* _Brief_
Up to and including the line containing "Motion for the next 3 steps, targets", set down each line of the entries below exactly, starting from the first, and leave out the rest.

* _Given data_
- - -
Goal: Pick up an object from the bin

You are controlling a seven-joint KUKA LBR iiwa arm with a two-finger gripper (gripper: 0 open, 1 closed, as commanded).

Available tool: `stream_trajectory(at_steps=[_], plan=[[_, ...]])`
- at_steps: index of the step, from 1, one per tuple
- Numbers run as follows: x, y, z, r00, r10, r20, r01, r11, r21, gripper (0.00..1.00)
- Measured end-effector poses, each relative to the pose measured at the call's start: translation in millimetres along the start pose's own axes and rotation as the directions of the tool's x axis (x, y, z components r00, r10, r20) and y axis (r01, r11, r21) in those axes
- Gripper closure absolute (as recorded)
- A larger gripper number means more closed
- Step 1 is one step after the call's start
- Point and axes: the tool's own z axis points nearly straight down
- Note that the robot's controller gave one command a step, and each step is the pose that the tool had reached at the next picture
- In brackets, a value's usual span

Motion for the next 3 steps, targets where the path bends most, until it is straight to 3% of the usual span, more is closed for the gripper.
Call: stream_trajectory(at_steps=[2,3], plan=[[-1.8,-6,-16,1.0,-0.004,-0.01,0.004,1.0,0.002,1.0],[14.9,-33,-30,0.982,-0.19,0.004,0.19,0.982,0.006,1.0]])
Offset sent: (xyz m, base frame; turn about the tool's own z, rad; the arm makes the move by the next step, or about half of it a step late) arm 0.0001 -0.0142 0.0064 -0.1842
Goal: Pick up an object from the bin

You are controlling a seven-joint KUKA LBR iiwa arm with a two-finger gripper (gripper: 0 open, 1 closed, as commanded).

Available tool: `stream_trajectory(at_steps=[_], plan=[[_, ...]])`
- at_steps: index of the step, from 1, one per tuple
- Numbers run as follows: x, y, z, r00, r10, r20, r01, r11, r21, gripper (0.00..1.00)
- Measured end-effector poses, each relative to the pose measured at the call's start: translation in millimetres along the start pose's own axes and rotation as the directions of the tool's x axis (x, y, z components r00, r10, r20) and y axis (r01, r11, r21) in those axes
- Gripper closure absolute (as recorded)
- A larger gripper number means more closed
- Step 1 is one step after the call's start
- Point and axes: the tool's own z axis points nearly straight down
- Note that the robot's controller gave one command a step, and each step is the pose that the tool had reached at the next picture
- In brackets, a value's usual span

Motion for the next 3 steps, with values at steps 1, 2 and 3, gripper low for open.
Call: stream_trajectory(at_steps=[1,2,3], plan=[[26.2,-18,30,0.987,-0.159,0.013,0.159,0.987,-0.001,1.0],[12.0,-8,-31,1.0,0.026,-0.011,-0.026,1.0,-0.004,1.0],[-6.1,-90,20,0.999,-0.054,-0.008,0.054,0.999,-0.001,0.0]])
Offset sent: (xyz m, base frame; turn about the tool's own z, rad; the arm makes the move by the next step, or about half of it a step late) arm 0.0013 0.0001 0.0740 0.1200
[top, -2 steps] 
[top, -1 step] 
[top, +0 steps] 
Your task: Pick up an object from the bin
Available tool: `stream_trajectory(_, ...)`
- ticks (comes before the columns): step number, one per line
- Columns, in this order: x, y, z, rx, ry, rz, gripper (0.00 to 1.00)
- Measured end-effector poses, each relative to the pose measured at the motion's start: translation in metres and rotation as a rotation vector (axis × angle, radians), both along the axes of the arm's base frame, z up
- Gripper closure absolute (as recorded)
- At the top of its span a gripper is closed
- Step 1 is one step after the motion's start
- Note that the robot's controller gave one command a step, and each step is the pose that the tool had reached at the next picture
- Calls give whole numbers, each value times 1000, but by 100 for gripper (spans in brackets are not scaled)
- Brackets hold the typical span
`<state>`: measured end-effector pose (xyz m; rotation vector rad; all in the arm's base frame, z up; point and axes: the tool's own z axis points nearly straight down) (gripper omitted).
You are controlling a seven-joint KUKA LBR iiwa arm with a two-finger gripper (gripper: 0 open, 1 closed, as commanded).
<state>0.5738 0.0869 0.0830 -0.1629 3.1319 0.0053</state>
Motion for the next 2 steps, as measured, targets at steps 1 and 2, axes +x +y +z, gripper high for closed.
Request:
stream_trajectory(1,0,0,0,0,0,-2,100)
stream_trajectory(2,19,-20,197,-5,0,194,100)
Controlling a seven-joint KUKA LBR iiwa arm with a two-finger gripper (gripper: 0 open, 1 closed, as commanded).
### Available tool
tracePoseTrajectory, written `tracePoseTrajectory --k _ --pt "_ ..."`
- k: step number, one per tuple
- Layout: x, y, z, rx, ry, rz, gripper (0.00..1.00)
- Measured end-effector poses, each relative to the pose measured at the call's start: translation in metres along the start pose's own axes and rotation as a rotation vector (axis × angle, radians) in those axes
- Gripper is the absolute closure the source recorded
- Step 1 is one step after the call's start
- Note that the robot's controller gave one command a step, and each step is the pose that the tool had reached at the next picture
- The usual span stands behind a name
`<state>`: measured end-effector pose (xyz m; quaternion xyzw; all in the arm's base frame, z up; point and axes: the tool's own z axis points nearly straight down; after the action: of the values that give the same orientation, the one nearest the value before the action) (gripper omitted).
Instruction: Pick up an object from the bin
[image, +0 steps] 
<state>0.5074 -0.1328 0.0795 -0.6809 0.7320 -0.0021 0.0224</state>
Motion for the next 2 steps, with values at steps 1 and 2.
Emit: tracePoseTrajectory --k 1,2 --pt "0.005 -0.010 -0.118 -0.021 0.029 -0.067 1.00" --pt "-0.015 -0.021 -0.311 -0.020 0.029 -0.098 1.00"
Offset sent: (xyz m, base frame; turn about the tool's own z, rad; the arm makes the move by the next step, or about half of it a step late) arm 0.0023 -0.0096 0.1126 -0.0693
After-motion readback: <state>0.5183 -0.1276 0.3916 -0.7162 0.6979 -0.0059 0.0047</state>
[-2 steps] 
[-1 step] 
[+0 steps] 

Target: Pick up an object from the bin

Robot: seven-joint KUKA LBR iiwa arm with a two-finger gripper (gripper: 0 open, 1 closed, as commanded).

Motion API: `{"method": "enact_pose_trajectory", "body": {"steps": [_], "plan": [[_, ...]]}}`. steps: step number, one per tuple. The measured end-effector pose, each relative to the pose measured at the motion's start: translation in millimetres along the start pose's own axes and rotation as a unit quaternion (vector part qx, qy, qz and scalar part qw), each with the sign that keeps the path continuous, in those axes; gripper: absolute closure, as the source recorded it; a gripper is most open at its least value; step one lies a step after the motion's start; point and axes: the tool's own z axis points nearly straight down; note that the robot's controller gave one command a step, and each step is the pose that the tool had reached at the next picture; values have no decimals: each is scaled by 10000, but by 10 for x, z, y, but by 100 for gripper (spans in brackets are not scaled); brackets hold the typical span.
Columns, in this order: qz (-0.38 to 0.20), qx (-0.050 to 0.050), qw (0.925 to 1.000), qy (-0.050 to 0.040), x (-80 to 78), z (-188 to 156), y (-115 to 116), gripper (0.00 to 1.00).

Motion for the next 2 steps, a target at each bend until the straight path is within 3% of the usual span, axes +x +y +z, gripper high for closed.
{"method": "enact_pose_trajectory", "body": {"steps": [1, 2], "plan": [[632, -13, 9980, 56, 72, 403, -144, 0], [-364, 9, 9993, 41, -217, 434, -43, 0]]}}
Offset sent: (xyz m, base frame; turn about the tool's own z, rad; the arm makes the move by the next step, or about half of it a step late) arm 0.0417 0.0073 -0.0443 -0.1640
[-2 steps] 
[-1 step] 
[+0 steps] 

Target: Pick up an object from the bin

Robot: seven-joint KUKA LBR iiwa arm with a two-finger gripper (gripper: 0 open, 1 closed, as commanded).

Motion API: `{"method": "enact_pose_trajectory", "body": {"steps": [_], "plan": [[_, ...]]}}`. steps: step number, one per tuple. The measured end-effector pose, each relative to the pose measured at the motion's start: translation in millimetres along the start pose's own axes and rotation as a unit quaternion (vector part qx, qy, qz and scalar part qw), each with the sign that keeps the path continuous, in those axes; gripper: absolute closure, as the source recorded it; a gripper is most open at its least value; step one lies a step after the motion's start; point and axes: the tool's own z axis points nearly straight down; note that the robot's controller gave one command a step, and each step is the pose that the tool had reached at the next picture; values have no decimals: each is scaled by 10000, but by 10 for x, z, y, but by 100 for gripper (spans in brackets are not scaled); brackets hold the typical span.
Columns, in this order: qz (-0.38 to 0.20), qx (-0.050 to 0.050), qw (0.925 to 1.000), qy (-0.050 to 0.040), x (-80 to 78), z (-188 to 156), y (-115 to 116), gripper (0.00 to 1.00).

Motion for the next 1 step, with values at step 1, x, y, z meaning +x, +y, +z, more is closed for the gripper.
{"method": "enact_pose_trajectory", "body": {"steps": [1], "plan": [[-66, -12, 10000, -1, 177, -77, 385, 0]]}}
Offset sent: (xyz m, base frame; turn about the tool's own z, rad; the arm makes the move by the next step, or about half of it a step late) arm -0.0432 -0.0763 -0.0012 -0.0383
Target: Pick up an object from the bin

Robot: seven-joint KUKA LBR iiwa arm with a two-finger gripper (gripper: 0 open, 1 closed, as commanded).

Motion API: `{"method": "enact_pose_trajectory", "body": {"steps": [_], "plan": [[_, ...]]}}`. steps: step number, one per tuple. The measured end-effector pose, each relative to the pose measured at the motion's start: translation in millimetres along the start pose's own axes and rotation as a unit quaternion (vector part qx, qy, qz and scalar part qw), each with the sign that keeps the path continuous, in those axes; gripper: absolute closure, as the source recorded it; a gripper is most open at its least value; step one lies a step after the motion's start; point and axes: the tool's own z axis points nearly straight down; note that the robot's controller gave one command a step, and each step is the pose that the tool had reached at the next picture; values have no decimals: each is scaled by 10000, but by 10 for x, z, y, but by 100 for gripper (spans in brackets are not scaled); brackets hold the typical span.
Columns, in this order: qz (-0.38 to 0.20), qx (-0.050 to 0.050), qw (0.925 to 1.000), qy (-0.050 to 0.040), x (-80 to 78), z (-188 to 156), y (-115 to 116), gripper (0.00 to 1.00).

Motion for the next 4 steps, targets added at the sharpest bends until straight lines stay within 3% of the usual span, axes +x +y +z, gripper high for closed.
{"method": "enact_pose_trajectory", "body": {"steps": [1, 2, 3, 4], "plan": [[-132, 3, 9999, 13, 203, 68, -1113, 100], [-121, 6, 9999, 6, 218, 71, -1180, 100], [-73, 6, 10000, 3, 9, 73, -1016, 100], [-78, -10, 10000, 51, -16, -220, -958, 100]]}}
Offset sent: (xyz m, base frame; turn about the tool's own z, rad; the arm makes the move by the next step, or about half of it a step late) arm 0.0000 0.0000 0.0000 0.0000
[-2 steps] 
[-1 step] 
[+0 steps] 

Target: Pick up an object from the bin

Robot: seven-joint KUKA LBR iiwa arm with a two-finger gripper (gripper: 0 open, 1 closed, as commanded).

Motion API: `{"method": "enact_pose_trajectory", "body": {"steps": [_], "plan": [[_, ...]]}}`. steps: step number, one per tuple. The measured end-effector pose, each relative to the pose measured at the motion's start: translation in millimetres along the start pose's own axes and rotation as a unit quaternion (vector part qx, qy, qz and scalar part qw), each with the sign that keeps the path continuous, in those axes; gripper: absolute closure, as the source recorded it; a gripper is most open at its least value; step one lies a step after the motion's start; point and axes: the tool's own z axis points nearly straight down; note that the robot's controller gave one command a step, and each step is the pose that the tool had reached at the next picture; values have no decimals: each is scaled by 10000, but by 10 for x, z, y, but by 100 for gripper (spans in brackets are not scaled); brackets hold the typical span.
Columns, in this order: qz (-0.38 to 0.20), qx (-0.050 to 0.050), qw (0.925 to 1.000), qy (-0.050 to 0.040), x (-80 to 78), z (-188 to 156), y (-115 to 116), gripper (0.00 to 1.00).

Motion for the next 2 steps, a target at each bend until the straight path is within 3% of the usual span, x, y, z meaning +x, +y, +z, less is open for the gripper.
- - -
* _Output of the task_
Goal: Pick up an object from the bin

You are controlling a seven-joint KUKA LBR iiwa arm with a two-finger gripper (gripper: 0 open, 1 closed, as commanded).

Available tool: `stream_trajectory(at_steps=[_], plan=[[_, ...]])`
- at_steps: index of the step, from 1, one per tuple
- Numbers run as follows: x, y, z, r00, r10, r20, r01, r11, r21, gripper (0.00..1.00)
- Measured end-effector poses, each relative to the pose measured at the call's start: translation in millimetres along the start pose's own axes and rotation as the directions of the tool's x axis (x, y, z components r00, r10, r20) and y axis (r01, r11, r21) in those axes
- Gripper closure absolute (as recorded)
- A larger gripper number means more closed
- Step 1 is one step after the call's start
- Point and axes: the tool's own z axis points nearly straight down
- Note that the robot's controller gave one command a step, and each step is the pose that the tool had reached at the next picture
- In brackets, a value's usual span

Motion for the next 3 steps, targets where the path bends most, until it is straight to 3% of the usual span, more is closed for the gripper.

No more output is needed here.